TASK REQUIREMENTS: Starting at the line below holding "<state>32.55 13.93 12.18" and stopping at the line holding "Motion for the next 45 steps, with", print every line exactly, both ends included, and leave the rest out.

DATASET EXTRACT:
########################################
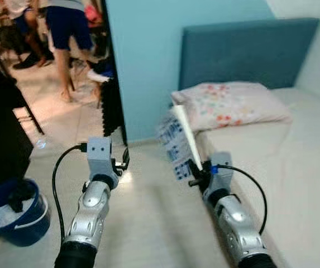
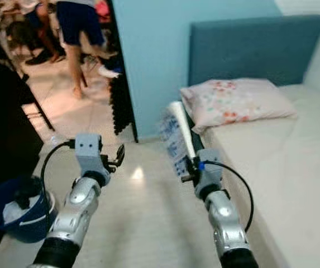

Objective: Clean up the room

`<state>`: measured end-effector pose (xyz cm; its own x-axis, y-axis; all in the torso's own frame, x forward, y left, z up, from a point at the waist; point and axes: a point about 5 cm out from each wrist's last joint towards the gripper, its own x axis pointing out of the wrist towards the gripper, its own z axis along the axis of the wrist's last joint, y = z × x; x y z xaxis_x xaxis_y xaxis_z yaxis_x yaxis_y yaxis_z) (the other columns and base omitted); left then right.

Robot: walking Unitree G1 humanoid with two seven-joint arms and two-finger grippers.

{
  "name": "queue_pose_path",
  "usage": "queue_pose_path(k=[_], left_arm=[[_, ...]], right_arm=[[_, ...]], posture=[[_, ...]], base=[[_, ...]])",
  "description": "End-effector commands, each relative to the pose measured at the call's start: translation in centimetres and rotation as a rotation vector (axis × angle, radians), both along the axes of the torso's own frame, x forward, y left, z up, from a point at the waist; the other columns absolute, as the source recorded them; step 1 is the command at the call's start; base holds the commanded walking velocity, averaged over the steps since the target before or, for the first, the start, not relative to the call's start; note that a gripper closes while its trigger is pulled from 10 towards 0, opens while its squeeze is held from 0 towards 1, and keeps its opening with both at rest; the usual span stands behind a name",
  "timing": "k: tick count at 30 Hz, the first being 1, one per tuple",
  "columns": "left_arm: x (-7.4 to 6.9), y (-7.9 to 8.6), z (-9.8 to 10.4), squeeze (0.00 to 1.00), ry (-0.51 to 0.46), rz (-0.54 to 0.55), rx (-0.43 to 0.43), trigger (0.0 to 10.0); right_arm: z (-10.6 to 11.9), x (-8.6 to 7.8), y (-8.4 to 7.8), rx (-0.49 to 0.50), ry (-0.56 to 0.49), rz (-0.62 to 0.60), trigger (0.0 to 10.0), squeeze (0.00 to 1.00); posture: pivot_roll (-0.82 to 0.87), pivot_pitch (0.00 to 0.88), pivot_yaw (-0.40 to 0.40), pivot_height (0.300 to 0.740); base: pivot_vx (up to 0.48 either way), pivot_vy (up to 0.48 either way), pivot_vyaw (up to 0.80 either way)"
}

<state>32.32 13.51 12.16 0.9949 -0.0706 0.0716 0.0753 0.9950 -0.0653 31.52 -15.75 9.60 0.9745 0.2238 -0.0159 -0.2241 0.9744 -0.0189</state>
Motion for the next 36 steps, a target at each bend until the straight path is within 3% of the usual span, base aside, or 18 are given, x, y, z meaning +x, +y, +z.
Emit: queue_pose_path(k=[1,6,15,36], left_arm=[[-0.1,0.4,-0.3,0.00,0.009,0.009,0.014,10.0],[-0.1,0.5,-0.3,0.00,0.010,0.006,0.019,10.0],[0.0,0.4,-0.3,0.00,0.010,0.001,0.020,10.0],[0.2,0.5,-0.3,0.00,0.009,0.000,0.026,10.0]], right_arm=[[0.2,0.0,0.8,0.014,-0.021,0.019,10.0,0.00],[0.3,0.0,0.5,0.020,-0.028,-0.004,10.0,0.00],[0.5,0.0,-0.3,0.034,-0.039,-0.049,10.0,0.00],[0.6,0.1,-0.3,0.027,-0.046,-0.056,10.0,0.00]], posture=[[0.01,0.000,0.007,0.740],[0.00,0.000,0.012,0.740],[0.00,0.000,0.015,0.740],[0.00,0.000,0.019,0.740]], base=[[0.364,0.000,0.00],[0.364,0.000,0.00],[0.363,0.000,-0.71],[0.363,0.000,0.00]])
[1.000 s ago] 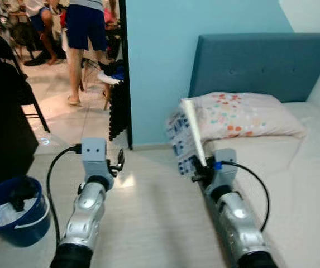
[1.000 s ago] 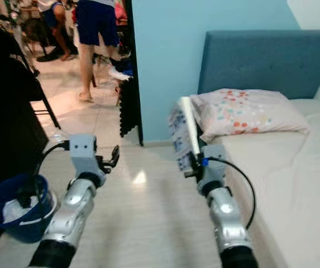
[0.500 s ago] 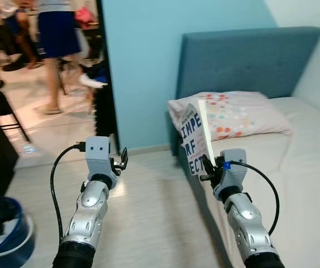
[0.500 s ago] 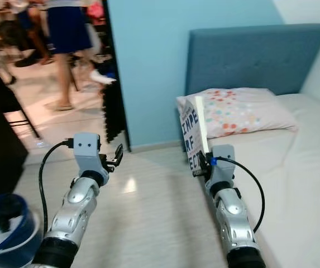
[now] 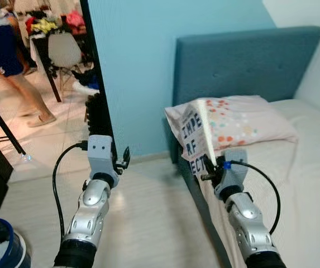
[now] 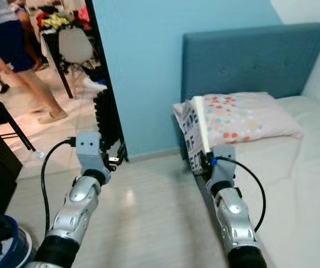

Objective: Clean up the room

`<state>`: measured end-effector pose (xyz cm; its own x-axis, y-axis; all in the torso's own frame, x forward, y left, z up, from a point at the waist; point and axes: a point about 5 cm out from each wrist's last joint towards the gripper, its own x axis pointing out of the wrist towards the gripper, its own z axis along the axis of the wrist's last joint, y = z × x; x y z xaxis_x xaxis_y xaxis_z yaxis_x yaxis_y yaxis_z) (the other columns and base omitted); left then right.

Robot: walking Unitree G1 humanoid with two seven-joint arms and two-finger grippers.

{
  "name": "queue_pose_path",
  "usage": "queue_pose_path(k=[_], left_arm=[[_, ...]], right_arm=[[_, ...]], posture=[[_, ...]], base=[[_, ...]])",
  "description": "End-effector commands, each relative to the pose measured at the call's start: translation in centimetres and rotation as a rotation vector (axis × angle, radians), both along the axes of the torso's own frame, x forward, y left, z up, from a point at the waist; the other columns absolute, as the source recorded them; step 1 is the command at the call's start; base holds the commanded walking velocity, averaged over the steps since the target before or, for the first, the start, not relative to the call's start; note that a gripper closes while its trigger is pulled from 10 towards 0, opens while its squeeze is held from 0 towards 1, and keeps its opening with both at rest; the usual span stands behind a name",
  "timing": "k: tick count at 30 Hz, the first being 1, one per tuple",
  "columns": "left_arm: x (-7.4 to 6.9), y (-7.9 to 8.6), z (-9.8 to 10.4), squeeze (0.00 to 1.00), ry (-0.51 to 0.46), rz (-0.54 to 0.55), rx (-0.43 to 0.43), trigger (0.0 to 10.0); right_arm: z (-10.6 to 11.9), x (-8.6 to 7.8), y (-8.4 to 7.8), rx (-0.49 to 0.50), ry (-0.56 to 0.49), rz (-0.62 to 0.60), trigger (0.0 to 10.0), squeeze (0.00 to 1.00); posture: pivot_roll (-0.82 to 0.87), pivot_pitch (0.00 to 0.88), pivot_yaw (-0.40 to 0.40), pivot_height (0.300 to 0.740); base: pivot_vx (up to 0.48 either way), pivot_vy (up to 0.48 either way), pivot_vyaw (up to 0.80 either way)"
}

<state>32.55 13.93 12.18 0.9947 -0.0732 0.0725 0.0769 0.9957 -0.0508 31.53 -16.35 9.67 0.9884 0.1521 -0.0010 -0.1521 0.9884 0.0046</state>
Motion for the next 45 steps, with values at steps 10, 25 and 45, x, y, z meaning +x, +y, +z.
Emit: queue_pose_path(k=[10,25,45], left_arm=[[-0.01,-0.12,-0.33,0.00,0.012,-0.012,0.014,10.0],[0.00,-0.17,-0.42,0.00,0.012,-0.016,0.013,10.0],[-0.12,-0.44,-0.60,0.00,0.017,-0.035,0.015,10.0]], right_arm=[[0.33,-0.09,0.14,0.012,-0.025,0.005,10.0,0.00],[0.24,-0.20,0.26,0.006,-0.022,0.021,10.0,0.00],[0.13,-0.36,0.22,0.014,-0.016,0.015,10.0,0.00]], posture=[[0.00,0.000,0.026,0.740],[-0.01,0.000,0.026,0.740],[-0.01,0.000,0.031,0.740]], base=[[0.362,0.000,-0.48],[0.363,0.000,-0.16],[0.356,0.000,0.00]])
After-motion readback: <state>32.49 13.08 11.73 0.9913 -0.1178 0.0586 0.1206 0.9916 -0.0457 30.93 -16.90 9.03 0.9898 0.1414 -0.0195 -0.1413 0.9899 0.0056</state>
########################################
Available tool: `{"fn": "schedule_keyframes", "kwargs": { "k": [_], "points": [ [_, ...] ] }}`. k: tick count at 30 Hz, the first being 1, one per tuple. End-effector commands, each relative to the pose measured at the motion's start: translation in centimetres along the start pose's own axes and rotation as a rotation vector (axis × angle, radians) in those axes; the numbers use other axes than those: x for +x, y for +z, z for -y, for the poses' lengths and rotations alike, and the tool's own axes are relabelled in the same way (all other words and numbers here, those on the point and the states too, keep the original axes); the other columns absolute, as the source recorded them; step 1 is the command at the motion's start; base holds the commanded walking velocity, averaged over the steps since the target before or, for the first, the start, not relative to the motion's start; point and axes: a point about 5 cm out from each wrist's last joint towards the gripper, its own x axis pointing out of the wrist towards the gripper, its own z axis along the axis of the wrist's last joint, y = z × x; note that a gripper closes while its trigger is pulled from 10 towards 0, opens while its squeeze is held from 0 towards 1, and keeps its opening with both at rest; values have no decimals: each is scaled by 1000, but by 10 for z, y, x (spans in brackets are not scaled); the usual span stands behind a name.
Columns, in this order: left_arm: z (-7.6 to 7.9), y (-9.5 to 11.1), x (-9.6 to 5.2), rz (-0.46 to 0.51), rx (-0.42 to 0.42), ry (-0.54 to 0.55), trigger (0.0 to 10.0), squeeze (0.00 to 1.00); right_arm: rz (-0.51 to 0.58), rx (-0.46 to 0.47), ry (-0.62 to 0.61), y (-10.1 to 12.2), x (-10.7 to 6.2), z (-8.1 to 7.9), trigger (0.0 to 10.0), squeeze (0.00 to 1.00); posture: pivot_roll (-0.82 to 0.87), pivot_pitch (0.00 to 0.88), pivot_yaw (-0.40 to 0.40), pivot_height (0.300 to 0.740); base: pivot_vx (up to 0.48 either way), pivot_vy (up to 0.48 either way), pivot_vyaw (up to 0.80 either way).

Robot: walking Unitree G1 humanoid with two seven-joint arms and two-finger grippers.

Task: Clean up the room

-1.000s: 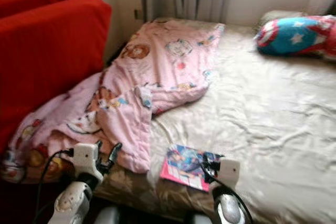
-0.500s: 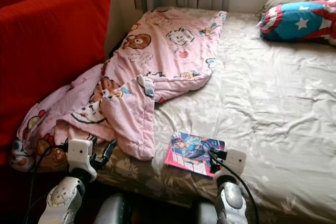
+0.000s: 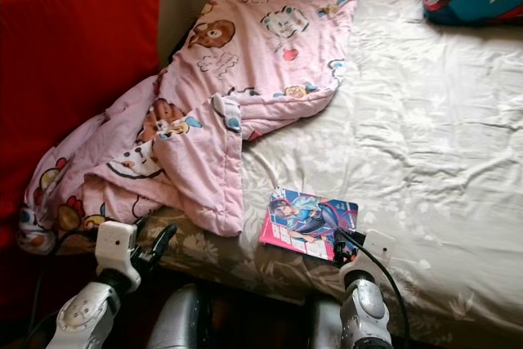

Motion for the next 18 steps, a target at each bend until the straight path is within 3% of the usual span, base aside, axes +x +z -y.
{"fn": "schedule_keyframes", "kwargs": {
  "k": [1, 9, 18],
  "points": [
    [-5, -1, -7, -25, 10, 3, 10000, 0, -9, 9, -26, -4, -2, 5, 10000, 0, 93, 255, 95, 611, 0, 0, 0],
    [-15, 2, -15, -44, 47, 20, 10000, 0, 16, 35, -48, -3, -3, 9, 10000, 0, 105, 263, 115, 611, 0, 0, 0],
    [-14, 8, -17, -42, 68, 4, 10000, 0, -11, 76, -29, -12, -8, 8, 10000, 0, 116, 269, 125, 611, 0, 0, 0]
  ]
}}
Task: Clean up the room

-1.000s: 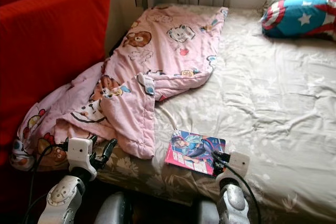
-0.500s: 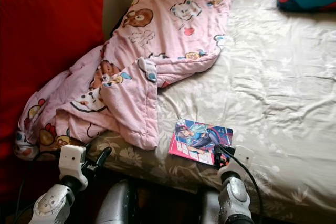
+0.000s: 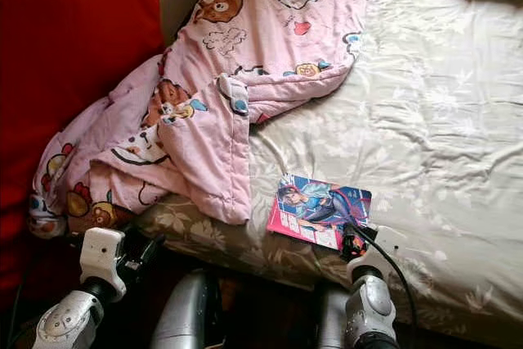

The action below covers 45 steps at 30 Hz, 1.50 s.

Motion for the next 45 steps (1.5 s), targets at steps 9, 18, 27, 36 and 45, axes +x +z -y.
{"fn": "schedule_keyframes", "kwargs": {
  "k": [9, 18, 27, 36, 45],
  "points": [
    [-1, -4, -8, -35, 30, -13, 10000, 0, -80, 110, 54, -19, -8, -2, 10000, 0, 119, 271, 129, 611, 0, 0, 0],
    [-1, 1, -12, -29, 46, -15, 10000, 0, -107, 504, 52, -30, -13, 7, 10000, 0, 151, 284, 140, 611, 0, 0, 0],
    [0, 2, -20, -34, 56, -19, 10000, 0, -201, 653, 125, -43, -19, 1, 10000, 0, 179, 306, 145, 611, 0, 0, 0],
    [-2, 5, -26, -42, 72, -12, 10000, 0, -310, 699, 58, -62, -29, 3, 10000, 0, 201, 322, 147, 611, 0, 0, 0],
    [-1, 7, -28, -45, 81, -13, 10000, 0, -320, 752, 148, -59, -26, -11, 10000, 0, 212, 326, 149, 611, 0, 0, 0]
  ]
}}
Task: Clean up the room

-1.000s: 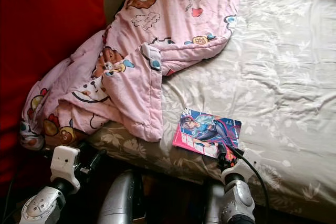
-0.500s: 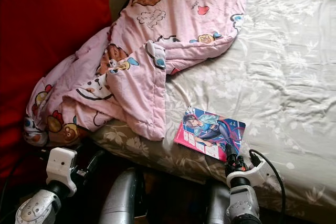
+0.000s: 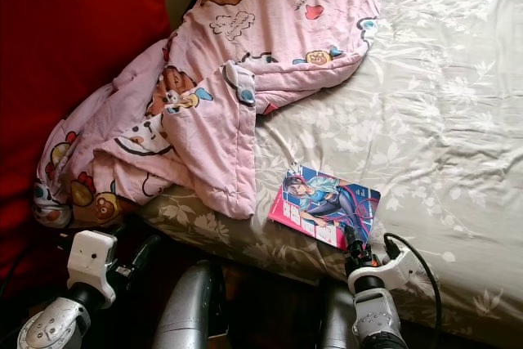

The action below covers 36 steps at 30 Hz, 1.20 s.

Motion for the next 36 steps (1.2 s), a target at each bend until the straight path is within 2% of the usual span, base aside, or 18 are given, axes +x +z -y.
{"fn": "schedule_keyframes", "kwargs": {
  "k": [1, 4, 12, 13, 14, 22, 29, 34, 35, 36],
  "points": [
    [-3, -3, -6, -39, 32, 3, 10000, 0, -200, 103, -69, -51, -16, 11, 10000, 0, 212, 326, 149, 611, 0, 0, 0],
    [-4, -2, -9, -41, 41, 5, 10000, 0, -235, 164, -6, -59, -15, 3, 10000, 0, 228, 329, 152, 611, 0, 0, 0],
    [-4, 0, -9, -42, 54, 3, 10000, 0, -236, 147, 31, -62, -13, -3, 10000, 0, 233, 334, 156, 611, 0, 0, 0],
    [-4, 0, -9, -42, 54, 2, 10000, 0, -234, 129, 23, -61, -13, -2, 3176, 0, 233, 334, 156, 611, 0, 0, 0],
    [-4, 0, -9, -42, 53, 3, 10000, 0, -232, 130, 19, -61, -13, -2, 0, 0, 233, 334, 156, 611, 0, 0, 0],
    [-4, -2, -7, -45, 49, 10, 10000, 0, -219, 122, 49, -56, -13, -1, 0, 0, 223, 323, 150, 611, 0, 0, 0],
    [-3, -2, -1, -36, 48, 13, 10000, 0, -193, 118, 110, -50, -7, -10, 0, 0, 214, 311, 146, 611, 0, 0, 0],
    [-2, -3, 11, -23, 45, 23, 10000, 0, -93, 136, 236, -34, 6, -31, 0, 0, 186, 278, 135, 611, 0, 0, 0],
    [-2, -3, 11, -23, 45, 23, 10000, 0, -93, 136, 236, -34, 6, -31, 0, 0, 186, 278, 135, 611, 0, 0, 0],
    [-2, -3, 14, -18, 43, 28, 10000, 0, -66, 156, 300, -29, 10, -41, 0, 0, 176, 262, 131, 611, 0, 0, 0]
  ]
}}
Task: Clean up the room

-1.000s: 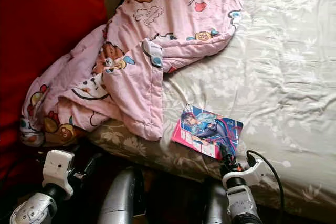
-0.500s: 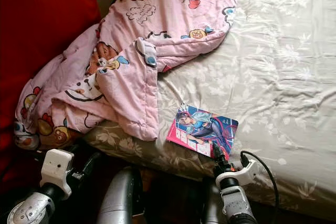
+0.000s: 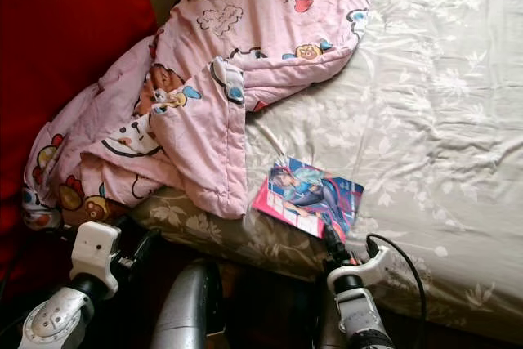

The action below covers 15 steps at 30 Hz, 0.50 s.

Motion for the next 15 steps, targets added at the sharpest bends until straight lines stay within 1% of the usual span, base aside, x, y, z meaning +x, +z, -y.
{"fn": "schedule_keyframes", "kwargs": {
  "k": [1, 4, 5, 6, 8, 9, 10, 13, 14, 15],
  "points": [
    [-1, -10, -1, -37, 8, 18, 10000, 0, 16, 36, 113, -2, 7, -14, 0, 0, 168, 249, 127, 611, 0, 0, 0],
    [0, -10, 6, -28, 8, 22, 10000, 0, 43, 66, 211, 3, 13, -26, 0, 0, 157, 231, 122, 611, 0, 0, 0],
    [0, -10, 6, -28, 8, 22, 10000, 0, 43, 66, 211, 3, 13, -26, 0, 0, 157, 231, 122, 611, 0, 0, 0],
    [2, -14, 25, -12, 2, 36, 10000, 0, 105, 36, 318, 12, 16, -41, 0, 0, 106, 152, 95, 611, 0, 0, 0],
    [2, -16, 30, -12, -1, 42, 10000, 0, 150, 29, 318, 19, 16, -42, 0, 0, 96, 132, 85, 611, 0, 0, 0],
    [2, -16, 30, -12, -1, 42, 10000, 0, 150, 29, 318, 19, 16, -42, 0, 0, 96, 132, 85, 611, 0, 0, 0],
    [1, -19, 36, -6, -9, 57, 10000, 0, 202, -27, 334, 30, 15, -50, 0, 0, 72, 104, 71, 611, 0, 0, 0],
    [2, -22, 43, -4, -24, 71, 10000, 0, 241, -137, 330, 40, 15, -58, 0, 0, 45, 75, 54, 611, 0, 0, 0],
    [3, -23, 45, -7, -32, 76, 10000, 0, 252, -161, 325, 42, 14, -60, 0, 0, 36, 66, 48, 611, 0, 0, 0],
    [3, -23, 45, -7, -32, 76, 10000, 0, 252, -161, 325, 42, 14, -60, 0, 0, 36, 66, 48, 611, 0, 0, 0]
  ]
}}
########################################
OUTPUT FOR THIS EXERCISE:
<state>32.55 13.93 12.18 0.9947 -0.0732 0.0725 0.0769 0.9957 -0.0508 31.53 -16.35 9.67 0.9884 0.1521 -0.0010 -0.1521 0.9884 0.0046</state>
Motion for the next 45 steps, with values at steps 10, 25 and 45, x, y, z meaning +x, +y, +z.

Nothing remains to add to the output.